Mr Thomas said more sophisticated billionaires followed, genuinely interested in supply chains and their provenance.
“The third wave of Chinese money has become even more sophisticated. Big corporations like Smart Shirts (who purchased Gundaline Station) have a genuine motivation for investing in the supply chain.”
Opportunities
Mr Thomas said in terms of opportunities, scale was key.
“Institutional purchasers who are offered a ‘deal efficiency’ (giving them the end game, rather than having to effect the build-up over time) are happy to pay a premium.”
He said the core areas of interest was row cropping.
“The two principal areas of inquiry are dryland and irrigated – typical winter cropping in any state of Australia or irrigated cotton.”
“The institutional money wants to invest in safe regions such as Moree, Narrabri, Goondiwindi and Dalby,” he said.
Some fresh capital was also looking at livestock operations.

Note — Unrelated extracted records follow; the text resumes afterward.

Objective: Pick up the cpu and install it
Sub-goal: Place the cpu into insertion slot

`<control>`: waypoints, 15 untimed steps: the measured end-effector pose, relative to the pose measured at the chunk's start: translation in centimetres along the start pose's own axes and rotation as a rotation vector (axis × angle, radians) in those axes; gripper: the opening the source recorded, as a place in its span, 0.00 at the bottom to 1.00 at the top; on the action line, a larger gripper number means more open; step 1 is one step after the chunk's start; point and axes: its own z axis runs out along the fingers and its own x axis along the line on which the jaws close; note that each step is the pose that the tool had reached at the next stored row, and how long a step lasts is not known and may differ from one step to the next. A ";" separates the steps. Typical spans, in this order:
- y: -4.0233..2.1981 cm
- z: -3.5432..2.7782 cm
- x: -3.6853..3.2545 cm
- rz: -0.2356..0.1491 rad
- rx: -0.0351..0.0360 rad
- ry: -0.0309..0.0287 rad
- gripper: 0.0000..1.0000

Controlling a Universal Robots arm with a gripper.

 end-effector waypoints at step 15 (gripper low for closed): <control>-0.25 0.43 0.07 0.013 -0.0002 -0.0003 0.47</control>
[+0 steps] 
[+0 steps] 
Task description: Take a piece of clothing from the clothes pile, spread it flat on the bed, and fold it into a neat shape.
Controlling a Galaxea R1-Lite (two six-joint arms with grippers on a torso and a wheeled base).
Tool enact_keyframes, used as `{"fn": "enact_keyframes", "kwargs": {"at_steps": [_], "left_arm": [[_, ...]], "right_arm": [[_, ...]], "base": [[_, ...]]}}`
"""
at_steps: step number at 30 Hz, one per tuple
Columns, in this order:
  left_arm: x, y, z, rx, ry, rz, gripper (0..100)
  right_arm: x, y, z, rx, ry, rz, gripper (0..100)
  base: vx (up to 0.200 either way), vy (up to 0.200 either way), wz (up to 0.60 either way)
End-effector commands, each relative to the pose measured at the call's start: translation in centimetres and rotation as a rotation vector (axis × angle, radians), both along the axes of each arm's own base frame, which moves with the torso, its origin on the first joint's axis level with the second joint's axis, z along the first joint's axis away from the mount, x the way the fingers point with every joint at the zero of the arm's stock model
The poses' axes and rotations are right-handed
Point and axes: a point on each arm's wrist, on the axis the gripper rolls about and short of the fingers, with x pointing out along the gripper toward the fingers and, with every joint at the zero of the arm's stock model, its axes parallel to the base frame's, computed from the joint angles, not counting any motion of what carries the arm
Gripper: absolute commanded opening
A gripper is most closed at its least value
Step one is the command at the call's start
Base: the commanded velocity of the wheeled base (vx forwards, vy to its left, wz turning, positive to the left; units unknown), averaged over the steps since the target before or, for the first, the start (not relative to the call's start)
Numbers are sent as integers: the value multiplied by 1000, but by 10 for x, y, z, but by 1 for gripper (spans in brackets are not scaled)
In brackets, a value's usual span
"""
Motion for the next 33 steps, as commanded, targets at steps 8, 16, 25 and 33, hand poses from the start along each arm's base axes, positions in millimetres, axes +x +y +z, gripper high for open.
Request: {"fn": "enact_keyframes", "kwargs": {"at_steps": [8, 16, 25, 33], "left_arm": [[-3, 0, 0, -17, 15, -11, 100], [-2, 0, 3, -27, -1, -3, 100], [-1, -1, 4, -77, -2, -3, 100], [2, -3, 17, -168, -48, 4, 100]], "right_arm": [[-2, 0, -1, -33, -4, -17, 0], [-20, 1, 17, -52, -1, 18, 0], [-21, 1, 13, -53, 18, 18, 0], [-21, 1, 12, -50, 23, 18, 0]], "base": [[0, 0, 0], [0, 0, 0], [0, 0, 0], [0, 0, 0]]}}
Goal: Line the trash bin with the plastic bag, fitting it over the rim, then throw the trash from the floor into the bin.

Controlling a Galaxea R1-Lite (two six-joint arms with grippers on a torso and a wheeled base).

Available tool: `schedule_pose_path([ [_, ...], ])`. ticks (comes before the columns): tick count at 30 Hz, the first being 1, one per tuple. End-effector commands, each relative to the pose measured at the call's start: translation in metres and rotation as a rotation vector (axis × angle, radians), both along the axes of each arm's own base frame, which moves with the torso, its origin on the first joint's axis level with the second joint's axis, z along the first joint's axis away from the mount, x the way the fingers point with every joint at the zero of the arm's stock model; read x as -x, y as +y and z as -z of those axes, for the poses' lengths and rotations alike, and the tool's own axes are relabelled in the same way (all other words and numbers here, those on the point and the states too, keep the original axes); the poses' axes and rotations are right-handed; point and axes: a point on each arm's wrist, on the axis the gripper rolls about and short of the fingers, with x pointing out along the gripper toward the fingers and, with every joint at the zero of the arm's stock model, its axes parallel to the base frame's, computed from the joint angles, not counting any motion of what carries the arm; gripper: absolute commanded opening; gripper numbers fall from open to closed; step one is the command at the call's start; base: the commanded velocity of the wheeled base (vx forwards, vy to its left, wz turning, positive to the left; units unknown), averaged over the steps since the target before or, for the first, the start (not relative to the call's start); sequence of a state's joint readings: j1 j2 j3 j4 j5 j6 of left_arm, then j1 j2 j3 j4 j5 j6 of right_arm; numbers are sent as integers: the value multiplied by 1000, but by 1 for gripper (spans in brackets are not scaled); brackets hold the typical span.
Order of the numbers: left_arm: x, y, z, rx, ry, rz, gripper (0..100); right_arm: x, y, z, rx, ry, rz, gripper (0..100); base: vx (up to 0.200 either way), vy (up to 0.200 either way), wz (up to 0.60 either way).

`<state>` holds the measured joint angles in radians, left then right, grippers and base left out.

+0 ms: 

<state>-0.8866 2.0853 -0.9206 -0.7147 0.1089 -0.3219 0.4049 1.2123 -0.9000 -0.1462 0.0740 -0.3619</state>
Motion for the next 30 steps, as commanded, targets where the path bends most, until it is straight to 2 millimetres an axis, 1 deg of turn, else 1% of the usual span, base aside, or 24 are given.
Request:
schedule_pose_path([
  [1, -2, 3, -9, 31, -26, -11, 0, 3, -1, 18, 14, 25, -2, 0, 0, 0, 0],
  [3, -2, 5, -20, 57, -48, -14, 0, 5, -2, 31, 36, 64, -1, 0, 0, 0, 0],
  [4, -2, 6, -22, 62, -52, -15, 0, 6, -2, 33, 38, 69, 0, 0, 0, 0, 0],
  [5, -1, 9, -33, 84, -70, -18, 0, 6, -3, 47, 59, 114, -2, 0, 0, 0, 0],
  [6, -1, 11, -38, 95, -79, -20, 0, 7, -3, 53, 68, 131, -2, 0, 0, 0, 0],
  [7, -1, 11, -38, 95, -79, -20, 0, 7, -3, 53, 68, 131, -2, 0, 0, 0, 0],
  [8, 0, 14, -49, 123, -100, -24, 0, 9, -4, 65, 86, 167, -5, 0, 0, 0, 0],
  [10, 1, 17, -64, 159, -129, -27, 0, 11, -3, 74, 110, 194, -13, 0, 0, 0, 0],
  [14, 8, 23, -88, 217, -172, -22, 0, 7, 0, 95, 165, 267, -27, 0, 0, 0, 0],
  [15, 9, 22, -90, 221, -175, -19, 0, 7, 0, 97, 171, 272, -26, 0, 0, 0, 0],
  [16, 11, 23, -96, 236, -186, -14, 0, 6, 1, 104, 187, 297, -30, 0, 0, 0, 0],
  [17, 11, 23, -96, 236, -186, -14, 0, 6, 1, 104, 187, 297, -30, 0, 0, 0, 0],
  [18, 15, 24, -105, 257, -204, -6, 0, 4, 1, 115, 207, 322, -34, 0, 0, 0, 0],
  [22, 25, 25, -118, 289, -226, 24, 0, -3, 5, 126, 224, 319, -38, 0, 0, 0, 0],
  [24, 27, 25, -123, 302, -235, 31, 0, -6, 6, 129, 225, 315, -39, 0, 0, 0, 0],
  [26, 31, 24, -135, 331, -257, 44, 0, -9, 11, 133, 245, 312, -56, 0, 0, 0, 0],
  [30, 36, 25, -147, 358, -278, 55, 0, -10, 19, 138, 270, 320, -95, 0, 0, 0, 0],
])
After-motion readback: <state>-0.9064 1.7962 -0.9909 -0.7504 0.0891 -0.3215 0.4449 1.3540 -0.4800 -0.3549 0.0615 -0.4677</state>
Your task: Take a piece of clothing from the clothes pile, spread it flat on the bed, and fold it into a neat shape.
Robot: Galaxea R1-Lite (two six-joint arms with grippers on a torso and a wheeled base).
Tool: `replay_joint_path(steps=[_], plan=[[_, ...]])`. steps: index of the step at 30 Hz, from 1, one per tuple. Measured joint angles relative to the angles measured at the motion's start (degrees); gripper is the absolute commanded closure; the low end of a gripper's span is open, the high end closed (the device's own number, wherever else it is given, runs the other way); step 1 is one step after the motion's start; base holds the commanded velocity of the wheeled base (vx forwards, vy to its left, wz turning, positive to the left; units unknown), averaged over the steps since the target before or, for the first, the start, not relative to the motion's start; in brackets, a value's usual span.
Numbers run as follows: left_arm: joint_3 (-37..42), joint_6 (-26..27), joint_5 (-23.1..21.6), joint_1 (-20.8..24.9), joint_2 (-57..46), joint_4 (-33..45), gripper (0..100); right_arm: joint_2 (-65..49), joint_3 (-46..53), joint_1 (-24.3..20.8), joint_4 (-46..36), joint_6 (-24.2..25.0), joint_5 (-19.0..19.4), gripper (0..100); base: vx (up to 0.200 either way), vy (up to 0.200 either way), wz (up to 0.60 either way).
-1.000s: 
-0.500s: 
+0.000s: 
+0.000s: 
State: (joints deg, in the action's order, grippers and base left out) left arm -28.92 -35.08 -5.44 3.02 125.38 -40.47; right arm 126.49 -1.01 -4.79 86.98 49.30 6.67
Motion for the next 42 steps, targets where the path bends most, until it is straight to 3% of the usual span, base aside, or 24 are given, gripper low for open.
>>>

“Previously, many North Americans were allergic to ‘hoofs and heartbeats’ and only wanted cropping places. Today, livestock is an important limb of natural capital investment, and some groups are happy to buy genuine mixed farming opportunities.”
Last month, LAWD sold seven properties for more than $300 million, and all bar one sold to foreign corporates at record levels of value, he said.
Middle East and China returning
Speaking during a Rural Press Club lunch in Brisbane in June, ANZ economist Michael Whitehead said investors from the Middle East and China were travelling back to Australia looking across food supply chains from production to processing and were again making investments.
“We’re also seeing a lot of pension funds around the world saying we see increased positive potential in ag, just because more and more countries are worried about securing food,” he said.
ANZ’s analysis of Foreign Investment Review Board approvals over the past decade highlighted the surge of foreign investment from Canada, America and China.
“There is every likelihood we will see this continue to grow, and there is a reasonable amount being reported arguably in the pipeline or doing due diligence at the moment,” Mr Whitehead said.
“It will be interesting to see the approach of the new Government and the new treasurer through FIRB as to what the attitude will be on this investment back into Australian agriculture.”